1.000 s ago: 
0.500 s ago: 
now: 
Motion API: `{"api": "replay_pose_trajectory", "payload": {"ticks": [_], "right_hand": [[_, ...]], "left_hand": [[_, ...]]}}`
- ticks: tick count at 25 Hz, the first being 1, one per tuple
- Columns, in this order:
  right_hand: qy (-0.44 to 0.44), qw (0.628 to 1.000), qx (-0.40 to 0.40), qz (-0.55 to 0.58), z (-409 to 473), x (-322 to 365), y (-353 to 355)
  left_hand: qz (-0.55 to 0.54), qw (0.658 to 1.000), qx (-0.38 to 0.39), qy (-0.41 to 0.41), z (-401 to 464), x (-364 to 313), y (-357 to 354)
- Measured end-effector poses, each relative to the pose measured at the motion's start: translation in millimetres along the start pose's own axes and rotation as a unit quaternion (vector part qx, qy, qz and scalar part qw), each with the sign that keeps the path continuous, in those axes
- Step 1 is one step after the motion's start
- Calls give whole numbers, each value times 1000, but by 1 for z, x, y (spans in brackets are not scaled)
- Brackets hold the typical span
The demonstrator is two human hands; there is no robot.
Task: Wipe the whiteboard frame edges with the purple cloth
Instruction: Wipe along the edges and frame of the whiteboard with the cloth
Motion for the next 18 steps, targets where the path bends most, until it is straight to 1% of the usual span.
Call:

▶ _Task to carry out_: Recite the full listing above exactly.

▶ _Answer section_:
1.000 s ago: 
0.500 s ago: 
now: 
Motion API: `{"api": "replay_pose_trajectory", "payload": {"ticks": [_], "right_hand": [[_, ...]], "left_hand": [[_, ...]]}}`
- ticks: tick count at 25 Hz, the first being 1, one per tuple
- Columns, in this order:
  right_hand: qy (-0.44 to 0.44), qw (0.628 to 1.000), qx (-0.40 to 0.40), qz (-0.55 to 0.58), z (-409 to 473), x (-322 to 365), y (-353 to 355)
  left_hand: qz (-0.55 to 0.54), qw (0.658 to 1.000), qx (-0.38 to 0.39), qy (-0.41 to 0.41), z (-401 to 464), x (-364 to 313), y (-357 to 354)
- Measured end-effector poses, each relative to the pose measured at the motion's start: translation in millimetres along the start pose's own axes and rotation as a unit quaternion (vector part qx, qy, qz and scalar part qw), each with the sign that keeps the path continuous, in those axes
- Step 1 is one step after the motion's start
- Calls give whole numbers, each value times 1000, but by 1 for z, x, y (spans in brackets are not scaled)
- Brackets hold the typical span
The demonstrator is two human hands; there is no robot.
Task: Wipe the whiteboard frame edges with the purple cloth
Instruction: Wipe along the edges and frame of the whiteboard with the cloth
Motion for the next 18 steps, targets where the path bends most, until it is straight to 1% of the usual span.
Call:

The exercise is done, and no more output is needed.